• What you will do: Lines from the one containing "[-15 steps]" through the last line of the data are to be returned exactly, both ends included, minus any pictures.

- - - - - - -

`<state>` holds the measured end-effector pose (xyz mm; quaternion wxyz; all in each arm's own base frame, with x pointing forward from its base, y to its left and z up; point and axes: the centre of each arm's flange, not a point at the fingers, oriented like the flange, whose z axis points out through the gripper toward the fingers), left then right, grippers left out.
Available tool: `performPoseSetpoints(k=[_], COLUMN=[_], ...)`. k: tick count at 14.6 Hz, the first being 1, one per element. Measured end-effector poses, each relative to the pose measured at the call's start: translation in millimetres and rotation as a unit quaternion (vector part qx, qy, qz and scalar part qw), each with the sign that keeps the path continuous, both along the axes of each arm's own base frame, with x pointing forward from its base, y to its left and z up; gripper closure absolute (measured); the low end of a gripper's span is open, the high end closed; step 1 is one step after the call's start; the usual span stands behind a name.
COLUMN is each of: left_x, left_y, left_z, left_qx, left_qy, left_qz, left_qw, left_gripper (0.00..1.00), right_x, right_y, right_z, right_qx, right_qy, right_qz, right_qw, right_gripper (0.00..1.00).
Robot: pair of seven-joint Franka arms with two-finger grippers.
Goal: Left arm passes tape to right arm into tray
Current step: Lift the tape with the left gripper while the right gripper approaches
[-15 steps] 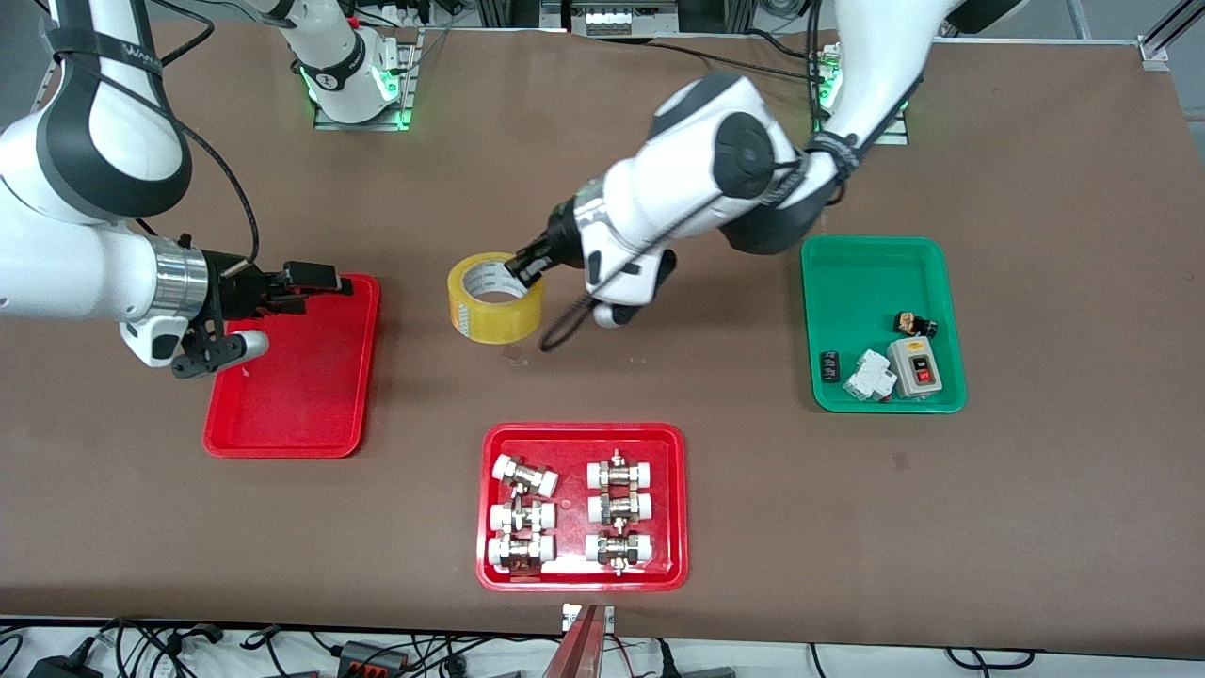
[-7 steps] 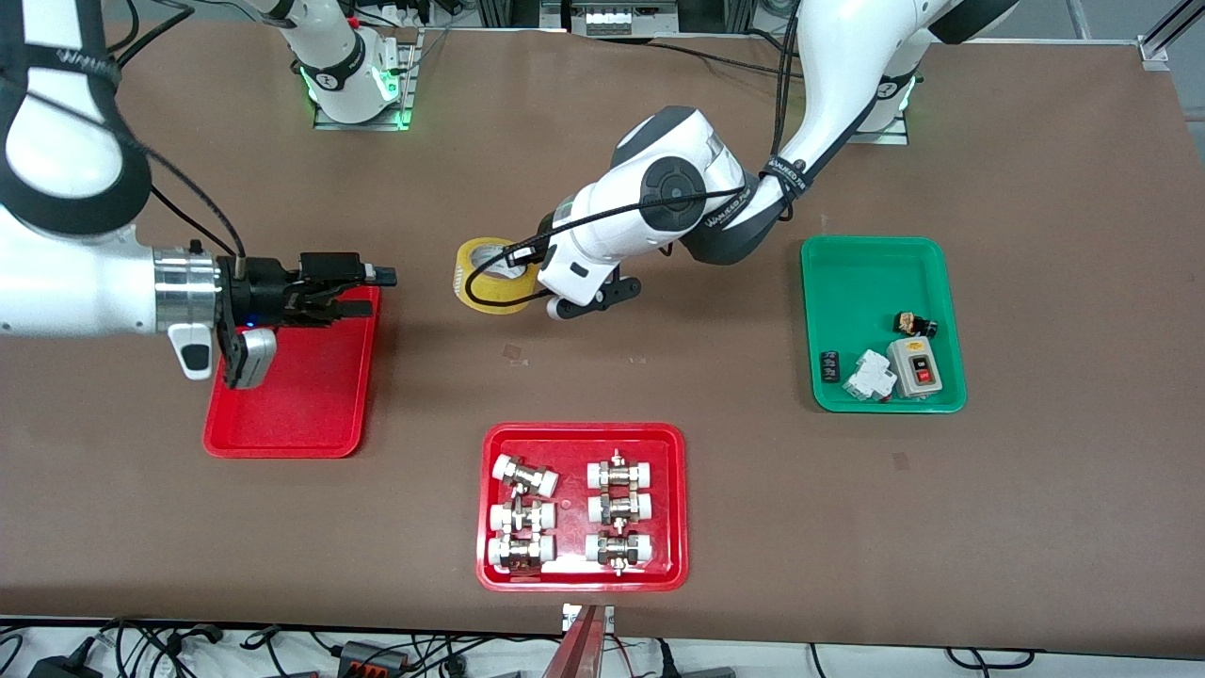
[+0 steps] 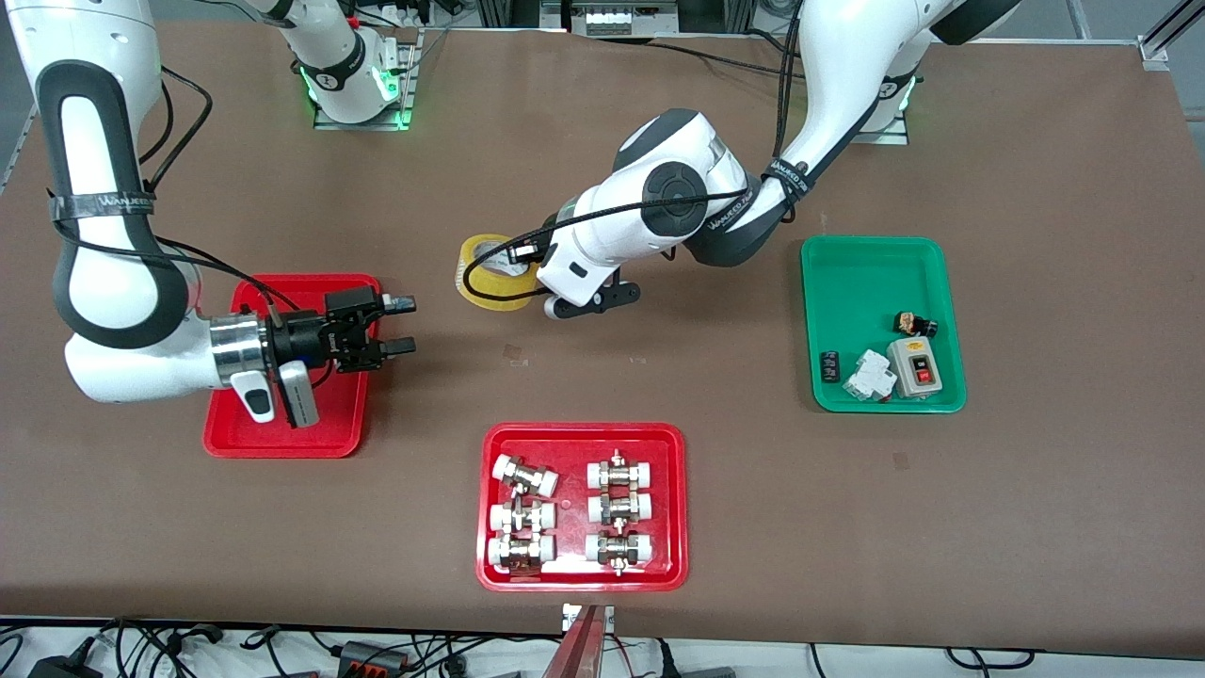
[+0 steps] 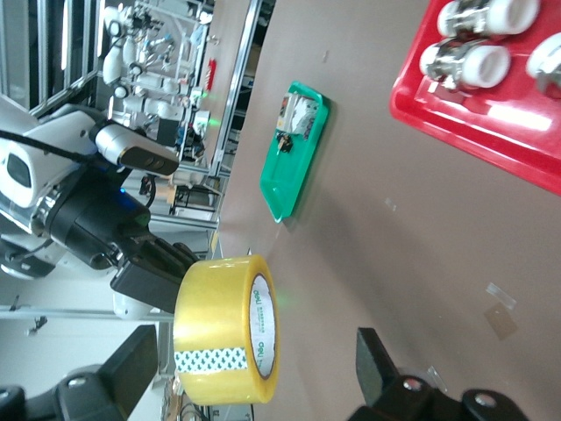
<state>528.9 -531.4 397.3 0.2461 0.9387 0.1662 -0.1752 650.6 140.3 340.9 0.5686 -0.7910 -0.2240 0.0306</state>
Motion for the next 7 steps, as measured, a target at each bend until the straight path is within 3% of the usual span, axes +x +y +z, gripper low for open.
performPoseSetpoints(k=[4, 7], left_x=[5, 20], left_y=[8, 31], left_z=[-9, -20], left_qx=[-0.002, -0.029], left_qy=[-0.009, 0.019], left_qz=[-0.031, -0.066], left_qw=[0.999, 0.997], left_gripper=[0.79, 0.79], right_x=[-11, -20], right_y=[34, 60], right_z=[5, 3], right_qx=[0.018, 0.018], right_qy=[-0.005, -0.005], right_qz=[0.046, 0.068], right_qw=[0.999, 0.997], right_gripper=[0.0, 0.0])
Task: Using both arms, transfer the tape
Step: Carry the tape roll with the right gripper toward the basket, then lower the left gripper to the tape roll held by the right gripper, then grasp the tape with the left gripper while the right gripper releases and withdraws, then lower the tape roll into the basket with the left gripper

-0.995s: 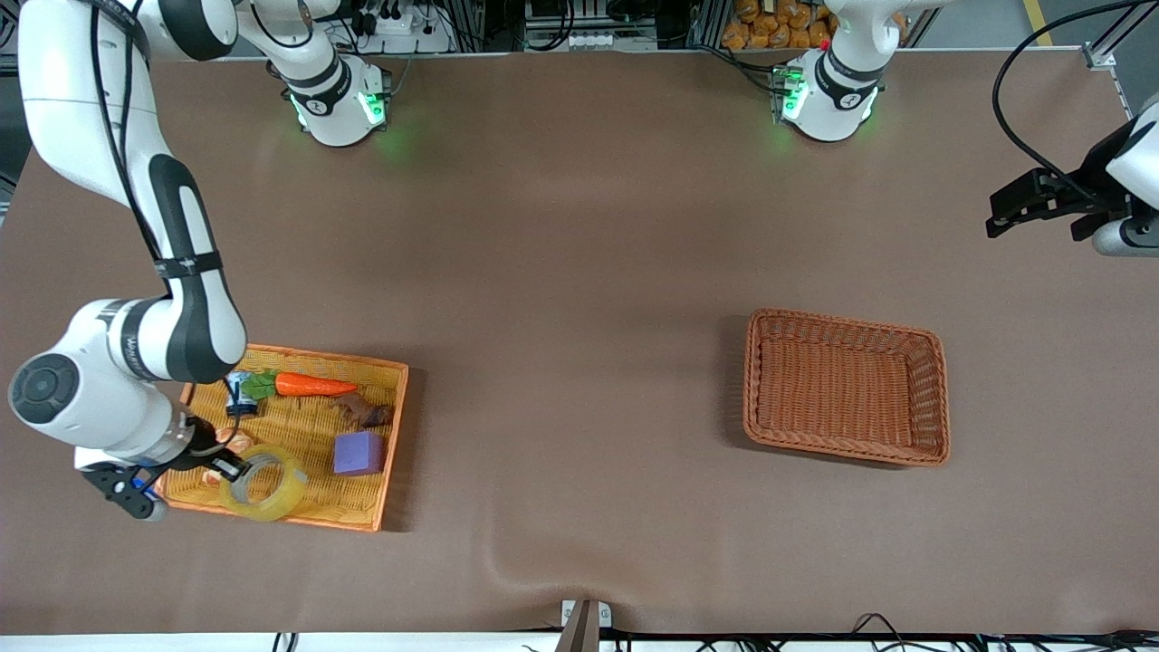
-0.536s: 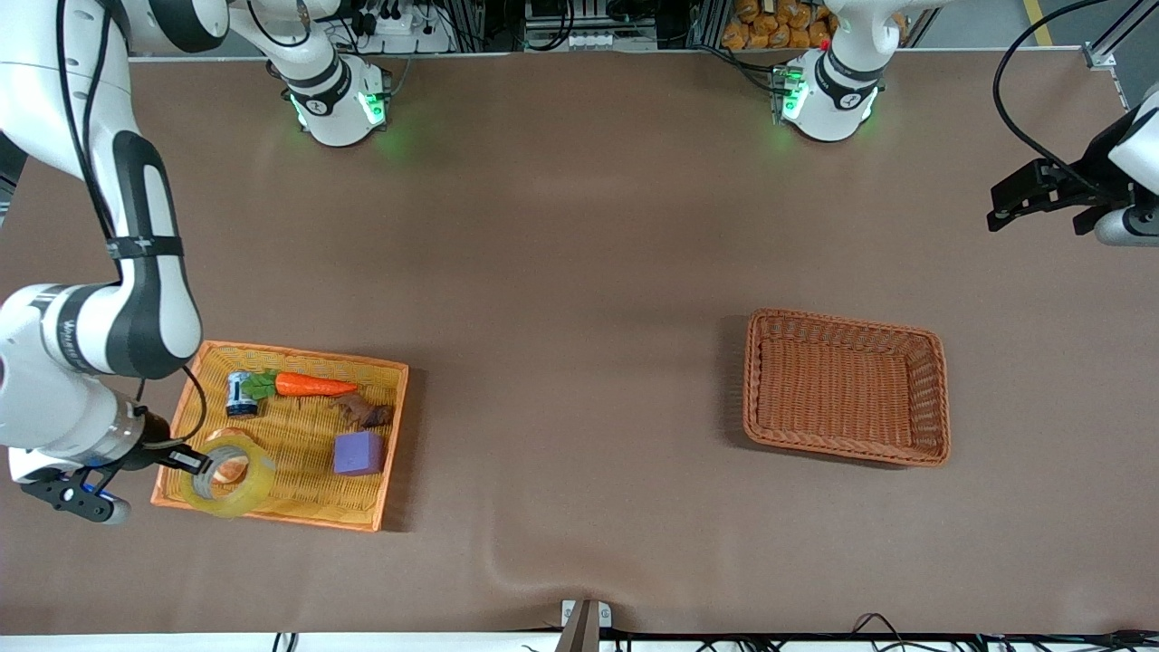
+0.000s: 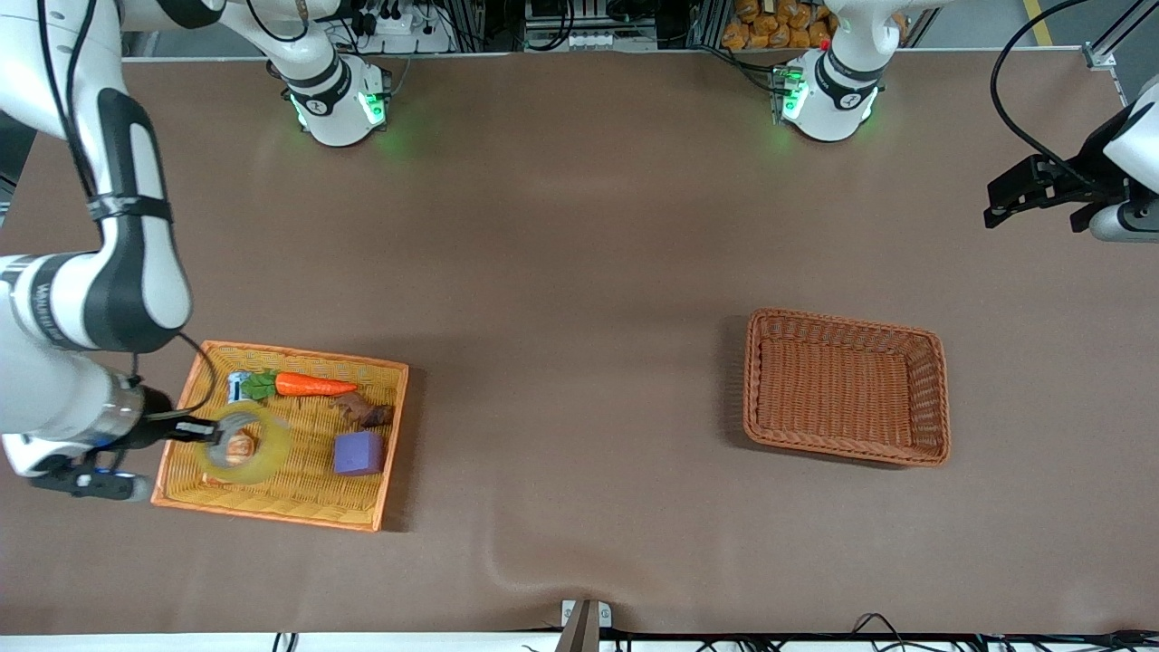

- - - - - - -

• Answer to this exercise:
[-15 steps] 
[-7 steps] 
[+0 steps] 
[+0 steps] 
<state>528.9 -531.4 397.3 0.2461 0.9387 0.1662 -0.1752 650.6 140.3 340.9 0.5686 -0.7910 -0.2240 0.0306</state>
Motion for the next 7 steps, as measured, a target at each bend until the straight path is within 3% of the usual span, axes +x +y +z, gripper low for open.
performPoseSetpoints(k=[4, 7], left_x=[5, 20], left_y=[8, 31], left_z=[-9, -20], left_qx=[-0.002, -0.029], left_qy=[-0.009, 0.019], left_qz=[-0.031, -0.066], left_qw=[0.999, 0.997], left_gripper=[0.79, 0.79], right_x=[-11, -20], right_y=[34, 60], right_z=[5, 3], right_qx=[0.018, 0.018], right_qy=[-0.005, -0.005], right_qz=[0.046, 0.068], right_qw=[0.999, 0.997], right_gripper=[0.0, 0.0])
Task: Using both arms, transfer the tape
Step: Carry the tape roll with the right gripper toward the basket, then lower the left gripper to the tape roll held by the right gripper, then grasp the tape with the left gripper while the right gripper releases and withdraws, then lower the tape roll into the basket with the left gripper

-0.995s: 
-0.536s: 
+0.000s: 

There's nothing left to add to the answer.